Work to be completed: Scan the records below for the line containing "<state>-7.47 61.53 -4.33" and the line containing "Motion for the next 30". Copy both, plus every line between, exactly.

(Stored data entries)
★ ★ ★

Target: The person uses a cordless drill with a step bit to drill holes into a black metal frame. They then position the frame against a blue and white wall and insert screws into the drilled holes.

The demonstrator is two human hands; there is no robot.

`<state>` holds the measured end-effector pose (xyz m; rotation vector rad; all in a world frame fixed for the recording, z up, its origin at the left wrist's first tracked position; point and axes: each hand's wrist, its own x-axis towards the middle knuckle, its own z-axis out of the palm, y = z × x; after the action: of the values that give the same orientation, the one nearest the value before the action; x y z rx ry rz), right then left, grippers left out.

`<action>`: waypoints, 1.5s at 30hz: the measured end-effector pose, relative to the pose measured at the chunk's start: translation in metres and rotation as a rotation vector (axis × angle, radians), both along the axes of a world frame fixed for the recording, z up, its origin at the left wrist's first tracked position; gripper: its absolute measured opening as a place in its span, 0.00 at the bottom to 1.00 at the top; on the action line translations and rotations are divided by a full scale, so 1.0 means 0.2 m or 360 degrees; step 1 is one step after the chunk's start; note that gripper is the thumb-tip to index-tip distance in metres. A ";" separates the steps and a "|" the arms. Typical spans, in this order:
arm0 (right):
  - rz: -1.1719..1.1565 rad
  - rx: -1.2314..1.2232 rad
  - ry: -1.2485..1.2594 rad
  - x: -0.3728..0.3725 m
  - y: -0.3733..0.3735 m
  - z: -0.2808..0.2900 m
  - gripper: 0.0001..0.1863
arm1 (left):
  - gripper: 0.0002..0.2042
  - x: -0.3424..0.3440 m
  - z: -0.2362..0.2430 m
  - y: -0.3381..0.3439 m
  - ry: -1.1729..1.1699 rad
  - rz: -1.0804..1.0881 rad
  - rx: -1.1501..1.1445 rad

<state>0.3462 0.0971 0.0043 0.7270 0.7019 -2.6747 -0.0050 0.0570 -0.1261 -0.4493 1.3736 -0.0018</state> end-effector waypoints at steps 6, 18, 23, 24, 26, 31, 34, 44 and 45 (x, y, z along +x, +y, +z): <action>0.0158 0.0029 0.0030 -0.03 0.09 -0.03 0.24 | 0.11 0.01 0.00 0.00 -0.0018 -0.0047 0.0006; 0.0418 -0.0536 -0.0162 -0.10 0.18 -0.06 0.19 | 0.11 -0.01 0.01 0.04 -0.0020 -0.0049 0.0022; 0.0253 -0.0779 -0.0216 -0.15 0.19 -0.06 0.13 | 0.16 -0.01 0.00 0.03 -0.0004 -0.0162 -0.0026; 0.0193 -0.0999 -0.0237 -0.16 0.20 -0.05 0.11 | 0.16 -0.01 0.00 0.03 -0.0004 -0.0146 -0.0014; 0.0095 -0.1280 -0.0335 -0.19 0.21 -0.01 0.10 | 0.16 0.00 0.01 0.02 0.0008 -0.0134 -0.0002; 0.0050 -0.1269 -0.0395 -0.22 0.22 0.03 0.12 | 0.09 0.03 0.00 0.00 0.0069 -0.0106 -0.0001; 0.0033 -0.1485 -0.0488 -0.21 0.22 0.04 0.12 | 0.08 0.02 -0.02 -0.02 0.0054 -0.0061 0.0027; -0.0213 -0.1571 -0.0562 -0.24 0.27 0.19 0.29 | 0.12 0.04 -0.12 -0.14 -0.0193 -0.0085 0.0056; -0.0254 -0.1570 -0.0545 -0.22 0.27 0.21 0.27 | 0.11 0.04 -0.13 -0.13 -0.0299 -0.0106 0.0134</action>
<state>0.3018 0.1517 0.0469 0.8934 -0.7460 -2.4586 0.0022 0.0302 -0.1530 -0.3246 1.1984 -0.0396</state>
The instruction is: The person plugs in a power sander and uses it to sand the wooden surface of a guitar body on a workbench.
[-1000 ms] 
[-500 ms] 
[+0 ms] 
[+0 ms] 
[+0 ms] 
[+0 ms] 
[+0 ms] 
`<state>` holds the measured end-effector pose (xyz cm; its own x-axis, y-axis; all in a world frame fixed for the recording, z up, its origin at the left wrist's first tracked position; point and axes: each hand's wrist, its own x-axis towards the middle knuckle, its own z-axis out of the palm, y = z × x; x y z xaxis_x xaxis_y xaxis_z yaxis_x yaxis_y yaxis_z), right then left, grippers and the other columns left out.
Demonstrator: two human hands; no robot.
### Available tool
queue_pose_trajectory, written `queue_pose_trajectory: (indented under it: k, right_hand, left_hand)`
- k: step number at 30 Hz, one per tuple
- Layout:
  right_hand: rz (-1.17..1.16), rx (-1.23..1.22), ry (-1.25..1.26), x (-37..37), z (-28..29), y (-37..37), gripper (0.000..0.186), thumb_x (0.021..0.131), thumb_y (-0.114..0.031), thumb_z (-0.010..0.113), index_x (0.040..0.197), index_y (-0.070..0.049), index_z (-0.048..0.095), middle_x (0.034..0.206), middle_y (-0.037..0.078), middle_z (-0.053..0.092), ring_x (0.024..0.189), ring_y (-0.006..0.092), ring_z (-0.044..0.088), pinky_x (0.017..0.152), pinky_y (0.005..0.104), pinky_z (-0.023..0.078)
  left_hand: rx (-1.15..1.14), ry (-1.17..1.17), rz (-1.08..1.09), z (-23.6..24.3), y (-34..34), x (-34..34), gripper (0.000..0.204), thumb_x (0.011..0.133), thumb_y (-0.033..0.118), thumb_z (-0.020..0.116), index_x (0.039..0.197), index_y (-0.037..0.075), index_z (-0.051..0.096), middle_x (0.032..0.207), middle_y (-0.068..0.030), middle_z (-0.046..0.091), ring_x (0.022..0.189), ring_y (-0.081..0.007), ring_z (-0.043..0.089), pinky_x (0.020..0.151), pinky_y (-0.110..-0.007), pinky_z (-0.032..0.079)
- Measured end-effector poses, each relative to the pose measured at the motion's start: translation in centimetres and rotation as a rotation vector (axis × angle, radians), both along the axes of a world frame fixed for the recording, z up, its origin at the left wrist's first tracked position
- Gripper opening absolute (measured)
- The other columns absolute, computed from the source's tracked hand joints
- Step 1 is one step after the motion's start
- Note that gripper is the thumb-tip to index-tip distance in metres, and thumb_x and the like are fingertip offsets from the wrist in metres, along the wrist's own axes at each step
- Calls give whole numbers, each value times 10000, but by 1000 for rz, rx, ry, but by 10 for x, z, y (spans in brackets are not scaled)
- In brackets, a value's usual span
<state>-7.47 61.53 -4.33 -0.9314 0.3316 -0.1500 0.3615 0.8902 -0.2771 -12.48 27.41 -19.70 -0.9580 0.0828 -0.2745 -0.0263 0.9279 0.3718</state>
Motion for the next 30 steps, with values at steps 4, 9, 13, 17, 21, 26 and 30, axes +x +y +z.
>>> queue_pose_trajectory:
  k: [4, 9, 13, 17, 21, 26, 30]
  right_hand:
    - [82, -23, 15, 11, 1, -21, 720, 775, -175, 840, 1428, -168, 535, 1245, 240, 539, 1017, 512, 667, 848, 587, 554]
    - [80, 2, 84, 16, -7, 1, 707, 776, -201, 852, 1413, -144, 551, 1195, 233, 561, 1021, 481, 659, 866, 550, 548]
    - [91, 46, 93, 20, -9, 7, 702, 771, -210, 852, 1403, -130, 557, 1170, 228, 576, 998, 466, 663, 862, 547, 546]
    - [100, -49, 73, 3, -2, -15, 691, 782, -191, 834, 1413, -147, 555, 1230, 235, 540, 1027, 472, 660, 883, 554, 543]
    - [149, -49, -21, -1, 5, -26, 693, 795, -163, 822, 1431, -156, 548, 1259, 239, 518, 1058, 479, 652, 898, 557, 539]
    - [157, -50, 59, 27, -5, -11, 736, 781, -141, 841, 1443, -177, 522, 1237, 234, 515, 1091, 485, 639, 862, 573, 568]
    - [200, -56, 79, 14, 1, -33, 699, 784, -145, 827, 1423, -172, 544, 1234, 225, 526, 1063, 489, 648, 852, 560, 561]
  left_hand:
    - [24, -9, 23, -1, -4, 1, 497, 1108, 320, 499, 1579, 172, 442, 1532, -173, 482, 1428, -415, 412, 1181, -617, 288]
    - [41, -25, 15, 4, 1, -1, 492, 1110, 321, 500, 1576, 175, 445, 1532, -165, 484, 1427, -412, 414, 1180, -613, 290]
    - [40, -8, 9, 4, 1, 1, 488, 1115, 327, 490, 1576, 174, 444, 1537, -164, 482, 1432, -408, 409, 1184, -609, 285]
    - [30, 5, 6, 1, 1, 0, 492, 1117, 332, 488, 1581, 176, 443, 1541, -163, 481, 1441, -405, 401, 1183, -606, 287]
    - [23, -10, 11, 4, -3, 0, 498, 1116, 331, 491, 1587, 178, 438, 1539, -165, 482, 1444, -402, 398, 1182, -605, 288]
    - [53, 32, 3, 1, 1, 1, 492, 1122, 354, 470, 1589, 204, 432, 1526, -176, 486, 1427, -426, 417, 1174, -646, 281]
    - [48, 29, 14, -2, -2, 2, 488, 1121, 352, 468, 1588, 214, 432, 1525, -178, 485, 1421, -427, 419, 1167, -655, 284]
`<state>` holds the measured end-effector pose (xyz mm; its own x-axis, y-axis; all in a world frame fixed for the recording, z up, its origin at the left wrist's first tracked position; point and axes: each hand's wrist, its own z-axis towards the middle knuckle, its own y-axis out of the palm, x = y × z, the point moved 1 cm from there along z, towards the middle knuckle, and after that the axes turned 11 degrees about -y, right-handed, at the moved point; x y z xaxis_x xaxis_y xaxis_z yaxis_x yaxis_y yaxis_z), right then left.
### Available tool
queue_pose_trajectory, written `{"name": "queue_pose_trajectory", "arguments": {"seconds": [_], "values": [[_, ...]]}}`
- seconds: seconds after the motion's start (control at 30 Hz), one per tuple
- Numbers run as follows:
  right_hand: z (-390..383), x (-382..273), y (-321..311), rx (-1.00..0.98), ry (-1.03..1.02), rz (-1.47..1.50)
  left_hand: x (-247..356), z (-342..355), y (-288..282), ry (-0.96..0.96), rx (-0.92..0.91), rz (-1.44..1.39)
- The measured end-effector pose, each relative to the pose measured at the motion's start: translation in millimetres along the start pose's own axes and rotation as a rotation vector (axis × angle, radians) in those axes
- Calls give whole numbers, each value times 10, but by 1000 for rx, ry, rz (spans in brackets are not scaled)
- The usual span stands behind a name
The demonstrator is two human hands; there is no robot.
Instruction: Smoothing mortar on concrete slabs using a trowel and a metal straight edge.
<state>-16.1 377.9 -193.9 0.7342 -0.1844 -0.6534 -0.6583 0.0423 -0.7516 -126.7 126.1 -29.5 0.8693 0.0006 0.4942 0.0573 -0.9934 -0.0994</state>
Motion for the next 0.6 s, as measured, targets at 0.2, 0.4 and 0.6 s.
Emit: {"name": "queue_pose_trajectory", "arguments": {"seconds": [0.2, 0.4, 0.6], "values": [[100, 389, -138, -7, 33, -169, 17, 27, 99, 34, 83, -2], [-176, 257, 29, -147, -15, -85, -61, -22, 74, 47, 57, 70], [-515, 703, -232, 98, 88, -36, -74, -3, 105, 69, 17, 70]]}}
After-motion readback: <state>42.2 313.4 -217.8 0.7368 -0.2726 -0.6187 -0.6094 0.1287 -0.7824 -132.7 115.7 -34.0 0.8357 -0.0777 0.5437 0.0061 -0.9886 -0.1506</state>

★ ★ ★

Solution to the problem:
<state>-7.47 61.53 -4.33 -0.9314 0.3316 -0.1500 0.3615 0.8902 -0.2771 -12.48 27.41 -19.70 -0.9580 0.0828 -0.2745 -0.0263 0.9279 0.3718</state>
Motion for the next 30 steps, with values at steps 4, 9, 13, 17, 21, 26 and 30, axes +x +y +z.

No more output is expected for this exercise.